Metrobay III

There are many artists who’ve worked on Dr. Robo and Finister Foul‘s Metrobay universe, and I am sure that all of them hold to the injunction never to forget Metropolis, but there was one who caught my eye in particular:  Trishbot, and her Metropolis-inspired illustration Retro Brainwashing.

To my eye a most alluring image, presented here by kind permission of the artist.  Click on the image for full size, and you can see the deservedly-laudatory viewer comments at DeviantArt at the work’s page here.

Metrobay II

A favorite thesis of mine is that we kinky people will always be able to find loads and loads of fetish fuel in popular culture, and that since as kids we began getting kinky but didn’t have access to porny stuff (well, usually) most of our early erotic memories are going to be tied to pop-cultural experiences of the “innocent” material we did have access to.

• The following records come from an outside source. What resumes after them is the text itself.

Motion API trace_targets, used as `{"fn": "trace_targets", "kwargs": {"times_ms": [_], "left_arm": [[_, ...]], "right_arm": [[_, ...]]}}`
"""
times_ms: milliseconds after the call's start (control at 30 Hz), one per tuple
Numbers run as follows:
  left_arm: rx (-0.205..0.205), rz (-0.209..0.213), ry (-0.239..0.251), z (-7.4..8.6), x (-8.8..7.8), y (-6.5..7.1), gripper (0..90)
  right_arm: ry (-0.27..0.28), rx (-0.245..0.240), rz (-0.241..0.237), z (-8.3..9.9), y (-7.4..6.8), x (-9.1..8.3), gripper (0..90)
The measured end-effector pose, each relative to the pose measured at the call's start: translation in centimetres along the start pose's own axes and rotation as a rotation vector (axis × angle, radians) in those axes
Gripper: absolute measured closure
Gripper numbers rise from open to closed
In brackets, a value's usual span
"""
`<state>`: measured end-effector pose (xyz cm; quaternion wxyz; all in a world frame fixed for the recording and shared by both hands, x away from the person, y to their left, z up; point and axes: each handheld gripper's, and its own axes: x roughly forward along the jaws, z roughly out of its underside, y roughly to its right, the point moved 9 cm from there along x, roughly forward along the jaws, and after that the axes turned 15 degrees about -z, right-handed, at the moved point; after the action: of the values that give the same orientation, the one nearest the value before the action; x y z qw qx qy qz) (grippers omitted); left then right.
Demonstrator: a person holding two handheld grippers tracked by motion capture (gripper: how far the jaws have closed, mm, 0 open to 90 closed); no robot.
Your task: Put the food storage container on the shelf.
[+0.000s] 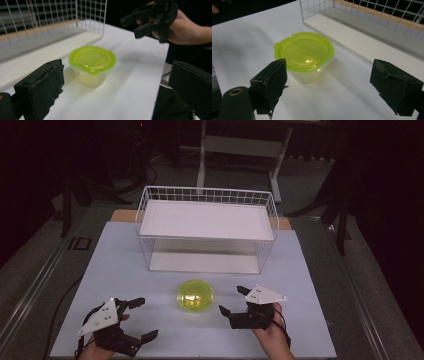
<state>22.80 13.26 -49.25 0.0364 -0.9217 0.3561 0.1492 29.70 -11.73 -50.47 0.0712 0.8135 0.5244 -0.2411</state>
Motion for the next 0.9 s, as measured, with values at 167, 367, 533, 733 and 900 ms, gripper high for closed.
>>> {"fn": "trace_targets", "kwargs": {"times_ms": [167, 367, 533, 733, 900], "left_arm": [[-0.016, 0.028, 0.008, -1.3, 0.4, 0.0, 1.0], [-0.008, 0.028, 0.018, -2.6, 1.1, -0.2, 1.1], [0.029, 0.022, -0.014, -3.5, 2.3, -0.4, 1.1], [0.000, 0.014, -0.023, -4.4, 4.0, -0.7, 1.1], [-0.025, 0.015, -0.062, -4.3, 5.6, -1.4, 1.1]], "right_arm": [[0.004, -0.058, 0.002, -1.1, 0.2, -0.1, 18.1], [-0.024, -0.048, -0.035, -1.6, 0.2, 0.4, 21.5], [0.019, -0.045, -0.046, -2.5, 0.4, 0.9, 21.6], [0.044, -0.027, -0.079, -3.4, 0.5, 1.9, 16.4], [0.052, -0.021, -0.079, -3.9, 1.1, 2.6, 13.8]]}}
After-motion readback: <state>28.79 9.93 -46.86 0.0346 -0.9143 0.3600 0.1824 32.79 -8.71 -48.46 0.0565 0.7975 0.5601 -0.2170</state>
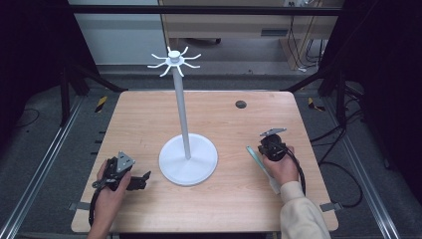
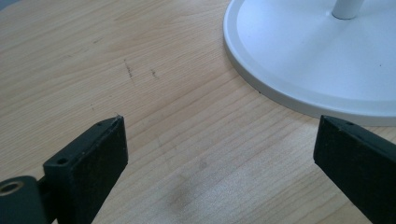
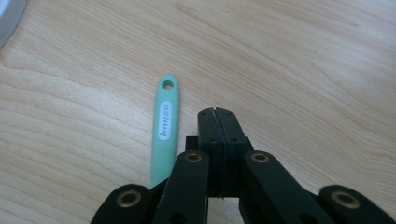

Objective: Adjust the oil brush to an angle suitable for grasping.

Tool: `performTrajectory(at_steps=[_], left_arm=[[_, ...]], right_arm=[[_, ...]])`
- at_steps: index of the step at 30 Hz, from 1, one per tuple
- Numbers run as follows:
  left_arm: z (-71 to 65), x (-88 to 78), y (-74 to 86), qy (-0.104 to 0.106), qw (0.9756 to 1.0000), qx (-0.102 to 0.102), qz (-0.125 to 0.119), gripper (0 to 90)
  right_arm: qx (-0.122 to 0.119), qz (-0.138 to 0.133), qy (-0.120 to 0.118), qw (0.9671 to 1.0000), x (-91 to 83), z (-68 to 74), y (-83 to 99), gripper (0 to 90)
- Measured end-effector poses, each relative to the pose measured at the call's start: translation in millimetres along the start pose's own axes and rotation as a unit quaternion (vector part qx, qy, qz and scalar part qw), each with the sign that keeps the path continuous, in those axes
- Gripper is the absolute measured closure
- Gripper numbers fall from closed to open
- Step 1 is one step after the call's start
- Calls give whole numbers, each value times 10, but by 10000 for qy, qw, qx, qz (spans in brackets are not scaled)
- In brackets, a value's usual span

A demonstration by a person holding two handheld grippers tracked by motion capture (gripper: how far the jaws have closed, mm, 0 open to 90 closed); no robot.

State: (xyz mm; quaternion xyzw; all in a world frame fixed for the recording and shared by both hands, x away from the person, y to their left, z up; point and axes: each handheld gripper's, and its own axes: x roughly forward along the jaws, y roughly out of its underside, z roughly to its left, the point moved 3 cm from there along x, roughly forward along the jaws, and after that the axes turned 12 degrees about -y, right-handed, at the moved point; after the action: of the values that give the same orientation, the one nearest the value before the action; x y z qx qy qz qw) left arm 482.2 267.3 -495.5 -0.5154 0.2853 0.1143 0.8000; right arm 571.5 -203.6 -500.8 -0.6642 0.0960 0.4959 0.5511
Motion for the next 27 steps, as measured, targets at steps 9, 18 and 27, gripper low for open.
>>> performTrajectory(at_steps=[9,18,27], left_arm=[[0,1,0,-1,10000,1,2,26],[-1,0,0,1,10000,1,0,26],[-6,1,-1,7,10000,14,6,26]], right_arm=[[-11,111,-160,9998,83,41,5,900],[-10,128,-245,9996,116,70,7,900],[-122,224,-621,9977,125,195,1,900]])
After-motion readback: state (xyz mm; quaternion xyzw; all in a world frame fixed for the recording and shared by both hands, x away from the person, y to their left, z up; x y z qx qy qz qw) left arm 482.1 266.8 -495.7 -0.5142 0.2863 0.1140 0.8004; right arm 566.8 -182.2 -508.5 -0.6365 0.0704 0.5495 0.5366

There are two reasons we can always expect this to be true, having to do with the twin facts that we’re all hypersexual primates and many of us are kinky in some way, so therefore

  1. The people who create all this popular culture are going to work their kinks into it, intentionally or not and;
  2. Whether any creator put anything there or not, we will find our kinks in their material anyway.  There’s a reason why there’s a Rule 34, after all.

I wrote the first part of my Thaumatophile Manifesto so that my readers could have a sense of my formative pop-cultural experiences, and naturally when I started corresponding with Dr. Robo I just had to ask whether he could point to a similar class of material in the formation of his own thing for mind control and sexy robots.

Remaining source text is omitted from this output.